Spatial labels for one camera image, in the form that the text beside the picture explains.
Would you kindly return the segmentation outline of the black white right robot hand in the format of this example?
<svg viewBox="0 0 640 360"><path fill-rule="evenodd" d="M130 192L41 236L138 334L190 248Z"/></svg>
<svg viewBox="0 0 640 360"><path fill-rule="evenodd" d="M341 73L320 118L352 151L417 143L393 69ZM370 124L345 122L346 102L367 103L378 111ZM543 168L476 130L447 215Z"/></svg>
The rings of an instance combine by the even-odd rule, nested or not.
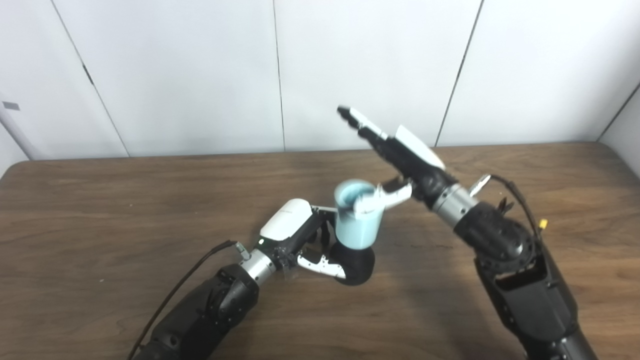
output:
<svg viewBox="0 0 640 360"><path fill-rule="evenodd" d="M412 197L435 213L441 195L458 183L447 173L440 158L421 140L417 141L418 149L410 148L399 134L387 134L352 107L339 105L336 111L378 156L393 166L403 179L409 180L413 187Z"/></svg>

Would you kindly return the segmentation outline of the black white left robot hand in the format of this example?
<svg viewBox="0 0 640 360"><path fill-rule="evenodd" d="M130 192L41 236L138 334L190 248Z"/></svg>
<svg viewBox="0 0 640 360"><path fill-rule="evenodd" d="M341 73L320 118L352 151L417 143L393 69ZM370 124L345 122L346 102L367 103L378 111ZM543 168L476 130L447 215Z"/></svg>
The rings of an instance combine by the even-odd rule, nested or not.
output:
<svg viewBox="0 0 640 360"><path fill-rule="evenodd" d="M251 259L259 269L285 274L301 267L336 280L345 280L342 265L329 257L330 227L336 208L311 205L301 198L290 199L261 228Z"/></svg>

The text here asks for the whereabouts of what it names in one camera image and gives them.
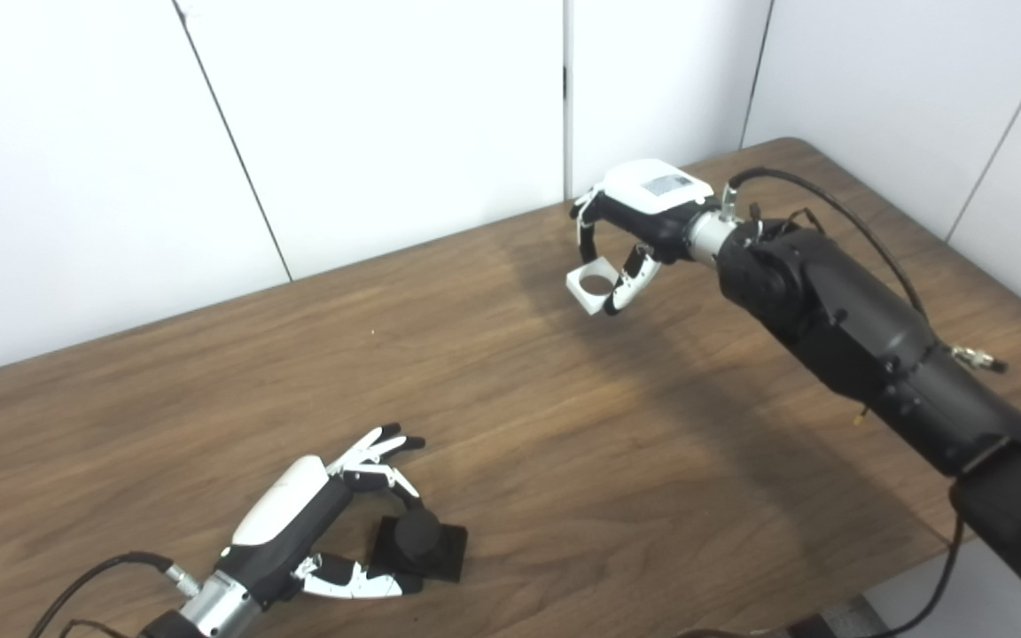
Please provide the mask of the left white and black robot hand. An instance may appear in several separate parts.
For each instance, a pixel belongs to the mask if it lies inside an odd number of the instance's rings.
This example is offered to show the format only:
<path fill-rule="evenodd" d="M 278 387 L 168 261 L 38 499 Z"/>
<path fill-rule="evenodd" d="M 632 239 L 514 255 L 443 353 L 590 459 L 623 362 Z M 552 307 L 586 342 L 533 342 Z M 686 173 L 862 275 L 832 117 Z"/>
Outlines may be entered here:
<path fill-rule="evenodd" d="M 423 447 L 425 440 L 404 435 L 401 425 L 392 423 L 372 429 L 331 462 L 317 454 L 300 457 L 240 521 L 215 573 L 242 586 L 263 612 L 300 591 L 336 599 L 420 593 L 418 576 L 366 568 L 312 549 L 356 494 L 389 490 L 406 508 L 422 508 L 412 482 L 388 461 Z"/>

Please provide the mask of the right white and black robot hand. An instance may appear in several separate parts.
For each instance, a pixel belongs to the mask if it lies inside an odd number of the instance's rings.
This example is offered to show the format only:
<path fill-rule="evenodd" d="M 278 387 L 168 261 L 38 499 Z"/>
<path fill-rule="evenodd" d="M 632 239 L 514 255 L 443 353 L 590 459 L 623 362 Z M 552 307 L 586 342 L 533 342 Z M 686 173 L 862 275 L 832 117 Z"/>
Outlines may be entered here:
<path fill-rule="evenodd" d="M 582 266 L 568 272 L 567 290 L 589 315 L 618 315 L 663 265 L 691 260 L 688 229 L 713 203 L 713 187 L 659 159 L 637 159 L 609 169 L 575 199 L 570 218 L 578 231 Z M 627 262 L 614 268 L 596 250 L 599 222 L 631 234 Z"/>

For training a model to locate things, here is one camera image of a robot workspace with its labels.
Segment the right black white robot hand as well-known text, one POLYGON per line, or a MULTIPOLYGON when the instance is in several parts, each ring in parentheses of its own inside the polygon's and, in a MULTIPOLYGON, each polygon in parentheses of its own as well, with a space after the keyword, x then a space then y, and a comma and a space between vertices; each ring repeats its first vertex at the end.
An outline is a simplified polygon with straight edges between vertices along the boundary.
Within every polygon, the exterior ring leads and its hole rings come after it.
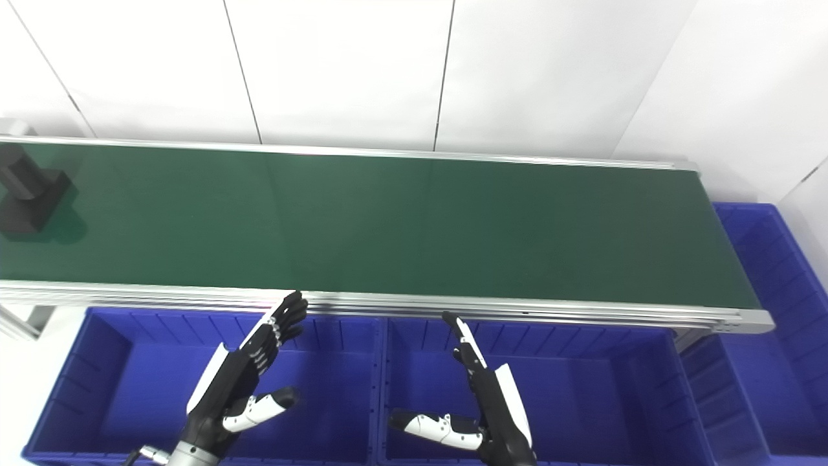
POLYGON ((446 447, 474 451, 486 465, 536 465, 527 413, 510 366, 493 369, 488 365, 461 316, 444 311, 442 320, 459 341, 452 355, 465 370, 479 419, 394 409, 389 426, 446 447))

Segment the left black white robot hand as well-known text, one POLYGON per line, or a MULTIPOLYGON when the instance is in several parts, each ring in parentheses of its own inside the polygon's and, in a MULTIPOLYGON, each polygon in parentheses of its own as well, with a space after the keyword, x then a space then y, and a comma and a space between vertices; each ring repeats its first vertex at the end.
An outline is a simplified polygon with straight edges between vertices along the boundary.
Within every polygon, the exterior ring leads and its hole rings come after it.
※ ※ ※
*PROBLEM*. The full text of the data above, exact and without pictures, is what to return.

*EXERCISE OUTPUT*.
Spatial labels for one camera image, in the form that the text beside the picture explains.
Would you kindly return the segmentation outline of the black white right robot hand in the format of this example?
<svg viewBox="0 0 640 360"><path fill-rule="evenodd" d="M130 192L41 236L138 334L190 248Z"/></svg>
<svg viewBox="0 0 640 360"><path fill-rule="evenodd" d="M341 73L320 118L352 151L417 143L393 69ZM370 124L345 122L346 102L367 103L378 111ZM543 168L476 130L447 215Z"/></svg>
The rings of an instance combine by the even-odd rule, nested or not.
output:
<svg viewBox="0 0 640 360"><path fill-rule="evenodd" d="M412 197L435 213L441 195L458 183L447 173L440 158L421 140L417 141L418 149L410 148L399 134L387 134L352 107L339 105L336 111L378 156L393 166L403 179L409 180L413 187Z"/></svg>

Would you kindly return the segmentation outline of the black white left robot hand in the format of this example?
<svg viewBox="0 0 640 360"><path fill-rule="evenodd" d="M130 192L41 236L138 334L190 248Z"/></svg>
<svg viewBox="0 0 640 360"><path fill-rule="evenodd" d="M341 73L320 118L352 151L417 143L393 69ZM370 124L345 122L346 102L367 103L378 111ZM543 168L476 130L447 215Z"/></svg>
The rings of an instance combine by the even-odd rule, nested or not.
output:
<svg viewBox="0 0 640 360"><path fill-rule="evenodd" d="M251 259L259 269L285 274L301 267L336 280L345 280L342 265L329 257L330 227L336 208L311 205L301 198L290 199L261 228Z"/></svg>

The text here asks for the whereabouts of what it names in one camera image and gives them.
Please provide the mask of the left white and black robot hand. An instance may appear in several separate parts.
For each instance, a pixel belongs to the mask if it lies inside an odd number of the instance's rings.
This example is offered to show the format only:
<path fill-rule="evenodd" d="M 278 387 L 168 261 L 38 499 Z"/>
<path fill-rule="evenodd" d="M 632 239 L 514 255 L 443 353 L 590 459 L 623 362 Z M 552 307 L 586 342 L 533 342 Z M 686 173 L 862 275 L 832 117 Z"/>
Outlines may be entered here:
<path fill-rule="evenodd" d="M 423 447 L 425 440 L 404 435 L 401 425 L 392 423 L 372 429 L 331 462 L 317 454 L 300 457 L 240 521 L 215 573 L 242 586 L 263 612 L 300 591 L 336 599 L 420 593 L 418 576 L 366 568 L 312 549 L 356 494 L 389 490 L 406 508 L 422 508 L 412 482 L 388 461 Z"/>

Please provide the mask of the right white and black robot hand. An instance may appear in several separate parts.
For each instance, a pixel belongs to the mask if it lies inside an odd number of the instance's rings.
This example is offered to show the format only:
<path fill-rule="evenodd" d="M 278 387 L 168 261 L 38 499 Z"/>
<path fill-rule="evenodd" d="M 632 239 L 514 255 L 443 353 L 590 459 L 623 362 Z M 552 307 L 586 342 L 533 342 Z M 686 173 L 862 275 L 832 117 Z"/>
Outlines may be entered here:
<path fill-rule="evenodd" d="M 582 266 L 568 272 L 567 290 L 589 315 L 618 315 L 663 265 L 691 260 L 688 229 L 713 203 L 713 187 L 659 159 L 637 159 L 609 169 L 575 199 L 570 218 L 578 231 Z M 627 262 L 614 268 L 596 250 L 599 222 L 631 234 Z"/>

For training a model to locate things, here is one camera image of a robot workspace with its labels.
Segment the right black white robot hand as well-known text, one POLYGON per line, or a MULTIPOLYGON when the instance is in several parts, each ring in parentheses of its own inside the polygon's and, in a MULTIPOLYGON, each polygon in parentheses of its own as well, with a space after the keyword, x then a space then y, and a comma and a space between vertices; each ring repeats its first vertex at the end.
An outline is a simplified polygon with straight edges between vertices along the boundary.
Within every polygon, the exterior ring leads and its hole rings come after it.
POLYGON ((446 447, 474 451, 486 465, 536 465, 527 413, 510 366, 493 369, 488 365, 461 316, 444 311, 442 320, 459 341, 452 355, 465 370, 479 419, 394 409, 389 426, 446 447))

Segment the left black white robot hand as well-known text, one POLYGON per line, or a MULTIPOLYGON when the instance is in several parts, each ring in parentheses of its own inside the polygon's and, in a MULTIPOLYGON, each polygon in parentheses of its own as well, with a space after the keyword, x then a space then y, and a comma and a space between vertices; each ring repeats its first vertex at the end.
An outline is a simplified polygon with straight edges between vertices along the boundary.
Within every polygon, the exterior ring leads and its hole rings come after it.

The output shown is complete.